ランダムフォレストをforeachとdoMCで並列化する
ランダムフォレストは結構計算に時間がかかる。なので並列化して計算時間短縮を図りたい。
具体的には1000本、決定木をつくる際に2コアのマシンであれば1コア500本ずつに分けて計算するようなイメージ。
下記は2コアマシンのコード例。(Using The foreach Packageより)

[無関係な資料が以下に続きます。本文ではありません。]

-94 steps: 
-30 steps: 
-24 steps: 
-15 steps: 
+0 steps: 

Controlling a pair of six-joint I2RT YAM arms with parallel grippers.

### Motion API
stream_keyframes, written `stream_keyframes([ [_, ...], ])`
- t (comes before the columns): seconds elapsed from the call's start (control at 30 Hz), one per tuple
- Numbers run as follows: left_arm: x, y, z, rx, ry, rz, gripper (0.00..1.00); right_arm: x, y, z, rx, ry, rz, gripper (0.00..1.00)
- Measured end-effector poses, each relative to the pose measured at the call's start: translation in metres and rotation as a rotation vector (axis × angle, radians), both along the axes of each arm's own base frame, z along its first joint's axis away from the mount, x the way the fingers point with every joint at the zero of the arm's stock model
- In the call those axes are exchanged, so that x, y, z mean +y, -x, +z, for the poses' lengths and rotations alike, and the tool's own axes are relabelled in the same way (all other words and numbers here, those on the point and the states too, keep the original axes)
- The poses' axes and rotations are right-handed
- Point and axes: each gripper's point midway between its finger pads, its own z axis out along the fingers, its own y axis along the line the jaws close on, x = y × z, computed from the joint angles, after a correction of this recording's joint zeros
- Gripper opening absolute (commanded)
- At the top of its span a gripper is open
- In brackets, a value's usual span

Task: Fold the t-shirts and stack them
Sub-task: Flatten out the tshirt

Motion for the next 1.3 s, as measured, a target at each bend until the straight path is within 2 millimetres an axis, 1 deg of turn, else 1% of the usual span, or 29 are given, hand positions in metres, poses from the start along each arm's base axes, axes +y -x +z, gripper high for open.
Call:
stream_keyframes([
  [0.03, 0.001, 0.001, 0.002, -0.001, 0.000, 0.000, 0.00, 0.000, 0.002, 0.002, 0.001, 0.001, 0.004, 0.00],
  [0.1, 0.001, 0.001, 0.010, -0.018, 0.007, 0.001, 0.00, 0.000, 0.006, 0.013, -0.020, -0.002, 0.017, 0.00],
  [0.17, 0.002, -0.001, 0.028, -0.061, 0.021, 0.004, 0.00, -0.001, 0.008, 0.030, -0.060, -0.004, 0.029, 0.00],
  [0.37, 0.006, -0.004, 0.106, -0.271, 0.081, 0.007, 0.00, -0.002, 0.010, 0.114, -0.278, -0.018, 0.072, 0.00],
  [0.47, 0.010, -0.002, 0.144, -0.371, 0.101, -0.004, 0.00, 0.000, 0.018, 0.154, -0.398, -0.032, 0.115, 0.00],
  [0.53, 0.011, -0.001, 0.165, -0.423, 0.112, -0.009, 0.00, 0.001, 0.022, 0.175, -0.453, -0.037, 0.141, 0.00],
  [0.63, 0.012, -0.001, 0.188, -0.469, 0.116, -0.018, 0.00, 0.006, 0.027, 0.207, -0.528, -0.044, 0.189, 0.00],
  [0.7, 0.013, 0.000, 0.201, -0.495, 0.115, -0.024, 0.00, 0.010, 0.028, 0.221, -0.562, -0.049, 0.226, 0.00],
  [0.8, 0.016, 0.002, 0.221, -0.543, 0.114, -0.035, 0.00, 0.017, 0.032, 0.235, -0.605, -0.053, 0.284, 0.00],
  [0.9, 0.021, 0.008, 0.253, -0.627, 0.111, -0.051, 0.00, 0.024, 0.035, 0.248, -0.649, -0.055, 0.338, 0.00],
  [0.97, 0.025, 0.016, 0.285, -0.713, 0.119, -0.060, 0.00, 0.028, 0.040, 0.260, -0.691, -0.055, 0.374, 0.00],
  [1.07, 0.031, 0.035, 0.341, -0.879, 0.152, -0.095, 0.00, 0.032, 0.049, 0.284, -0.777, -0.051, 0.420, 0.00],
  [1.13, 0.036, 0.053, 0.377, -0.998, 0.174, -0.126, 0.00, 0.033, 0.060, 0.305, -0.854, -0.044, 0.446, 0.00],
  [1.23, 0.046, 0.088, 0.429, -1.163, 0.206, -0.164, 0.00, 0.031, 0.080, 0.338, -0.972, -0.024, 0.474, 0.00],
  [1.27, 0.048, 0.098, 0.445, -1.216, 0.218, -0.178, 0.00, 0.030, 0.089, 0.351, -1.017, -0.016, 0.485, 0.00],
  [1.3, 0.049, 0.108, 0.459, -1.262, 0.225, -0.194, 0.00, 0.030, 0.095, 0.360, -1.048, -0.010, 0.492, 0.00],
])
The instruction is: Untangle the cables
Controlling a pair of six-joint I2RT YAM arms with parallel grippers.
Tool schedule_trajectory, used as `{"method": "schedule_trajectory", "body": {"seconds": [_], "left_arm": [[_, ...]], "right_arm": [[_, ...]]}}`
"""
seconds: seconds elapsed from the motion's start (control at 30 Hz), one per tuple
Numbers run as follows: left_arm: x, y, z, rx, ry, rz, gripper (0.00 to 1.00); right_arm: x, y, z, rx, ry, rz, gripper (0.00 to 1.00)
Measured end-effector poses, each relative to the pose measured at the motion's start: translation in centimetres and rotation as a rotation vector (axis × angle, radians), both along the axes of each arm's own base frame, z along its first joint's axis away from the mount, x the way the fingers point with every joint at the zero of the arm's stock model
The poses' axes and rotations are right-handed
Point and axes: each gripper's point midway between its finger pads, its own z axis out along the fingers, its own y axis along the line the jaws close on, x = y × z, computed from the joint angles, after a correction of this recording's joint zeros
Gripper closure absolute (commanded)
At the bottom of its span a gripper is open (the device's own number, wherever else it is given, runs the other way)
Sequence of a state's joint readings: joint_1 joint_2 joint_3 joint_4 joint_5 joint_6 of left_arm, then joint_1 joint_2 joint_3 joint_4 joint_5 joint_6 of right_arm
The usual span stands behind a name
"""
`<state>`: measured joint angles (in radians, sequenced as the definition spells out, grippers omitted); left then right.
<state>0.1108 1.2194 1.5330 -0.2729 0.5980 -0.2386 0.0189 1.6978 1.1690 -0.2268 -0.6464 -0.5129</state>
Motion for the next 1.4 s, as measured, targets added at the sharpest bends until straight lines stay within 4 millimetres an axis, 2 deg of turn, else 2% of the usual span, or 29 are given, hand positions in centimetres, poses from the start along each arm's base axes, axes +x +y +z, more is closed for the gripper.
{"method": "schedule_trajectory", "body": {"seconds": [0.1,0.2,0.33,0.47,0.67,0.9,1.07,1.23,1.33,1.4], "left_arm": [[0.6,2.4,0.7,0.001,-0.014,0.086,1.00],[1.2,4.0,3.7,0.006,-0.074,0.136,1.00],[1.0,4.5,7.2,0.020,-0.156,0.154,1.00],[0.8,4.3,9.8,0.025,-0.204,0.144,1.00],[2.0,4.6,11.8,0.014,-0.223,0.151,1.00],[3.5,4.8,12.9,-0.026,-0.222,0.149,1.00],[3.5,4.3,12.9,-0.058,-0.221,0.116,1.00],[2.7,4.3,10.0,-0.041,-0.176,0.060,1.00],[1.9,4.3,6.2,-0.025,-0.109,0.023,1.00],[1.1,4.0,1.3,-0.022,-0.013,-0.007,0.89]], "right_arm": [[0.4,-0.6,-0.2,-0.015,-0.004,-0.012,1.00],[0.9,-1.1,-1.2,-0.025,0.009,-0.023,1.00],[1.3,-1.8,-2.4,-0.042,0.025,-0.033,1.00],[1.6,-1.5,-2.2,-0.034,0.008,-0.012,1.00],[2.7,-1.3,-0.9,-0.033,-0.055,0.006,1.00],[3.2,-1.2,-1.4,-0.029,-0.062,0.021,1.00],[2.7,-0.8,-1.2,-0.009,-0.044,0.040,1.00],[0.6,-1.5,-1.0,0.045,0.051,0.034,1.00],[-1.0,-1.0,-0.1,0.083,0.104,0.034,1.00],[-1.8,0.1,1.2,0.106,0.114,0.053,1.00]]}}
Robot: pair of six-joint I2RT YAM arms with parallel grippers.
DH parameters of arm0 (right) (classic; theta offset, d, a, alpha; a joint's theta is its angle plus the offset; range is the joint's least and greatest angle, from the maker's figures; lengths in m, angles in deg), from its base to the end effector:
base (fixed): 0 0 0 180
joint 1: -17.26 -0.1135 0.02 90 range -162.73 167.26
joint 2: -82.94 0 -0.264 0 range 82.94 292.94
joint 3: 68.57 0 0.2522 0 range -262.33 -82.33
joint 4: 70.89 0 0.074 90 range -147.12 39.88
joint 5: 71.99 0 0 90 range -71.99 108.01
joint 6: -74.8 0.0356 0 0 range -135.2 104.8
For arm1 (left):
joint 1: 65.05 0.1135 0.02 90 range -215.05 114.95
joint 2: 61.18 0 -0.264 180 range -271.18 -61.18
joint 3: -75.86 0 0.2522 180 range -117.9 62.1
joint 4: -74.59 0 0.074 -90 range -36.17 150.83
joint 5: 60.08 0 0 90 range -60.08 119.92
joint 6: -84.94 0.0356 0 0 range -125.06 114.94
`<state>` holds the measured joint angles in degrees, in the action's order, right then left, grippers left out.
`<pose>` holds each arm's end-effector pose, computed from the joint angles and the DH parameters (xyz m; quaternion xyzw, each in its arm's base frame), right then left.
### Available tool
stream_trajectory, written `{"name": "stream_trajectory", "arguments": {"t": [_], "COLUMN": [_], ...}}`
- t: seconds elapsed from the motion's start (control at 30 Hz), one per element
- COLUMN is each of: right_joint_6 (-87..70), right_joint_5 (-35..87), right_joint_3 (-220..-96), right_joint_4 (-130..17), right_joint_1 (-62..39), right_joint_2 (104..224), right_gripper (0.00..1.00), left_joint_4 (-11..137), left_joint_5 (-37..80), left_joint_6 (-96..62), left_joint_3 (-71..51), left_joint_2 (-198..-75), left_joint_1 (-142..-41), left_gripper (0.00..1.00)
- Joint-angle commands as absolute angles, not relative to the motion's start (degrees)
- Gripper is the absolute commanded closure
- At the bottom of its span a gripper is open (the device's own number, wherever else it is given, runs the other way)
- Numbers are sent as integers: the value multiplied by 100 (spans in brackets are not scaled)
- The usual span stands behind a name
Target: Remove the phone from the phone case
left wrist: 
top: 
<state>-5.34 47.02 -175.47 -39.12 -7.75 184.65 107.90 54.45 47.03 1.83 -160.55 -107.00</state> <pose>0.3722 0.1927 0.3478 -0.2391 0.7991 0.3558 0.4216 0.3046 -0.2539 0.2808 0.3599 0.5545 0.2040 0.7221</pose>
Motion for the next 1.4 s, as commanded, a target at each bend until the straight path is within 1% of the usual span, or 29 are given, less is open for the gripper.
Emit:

>library(randomForest) >library(foreach) >library(doMC) > x <- matrix(runif(500),10000) > y <- gl(2,5000) > system.time(randomForest(x,y,ntree=1000)) ユーザ システム 経過 9.327 3.963 55.730 > registerDoMC(2) >system.time(foreach(ntree=rep(500,2),.combine=combine,.packages="randomForest")%dopar%{ randomForest(x,y,ntree=ntree) }) ユーザ システム 経過 10.396 2.806 22.251
実際かなり速くなっている印象。
ちなみにMac、LinuxはdoMC、windowsであればdoSMPを使うとよい。
使い方はid:teramonagiのこの記事に詳しいので参照されたし。
なお、doMCはterminalかESS以外ではうまく動いてくれない(Rがクラッシュする)ようなので要注意。
また、foreachをはじめとした一連の並列処理パッケージ群はRevolution Analyticsがメンテナンスしており、そこのレポートも参考になるのでこちらも参照されたし。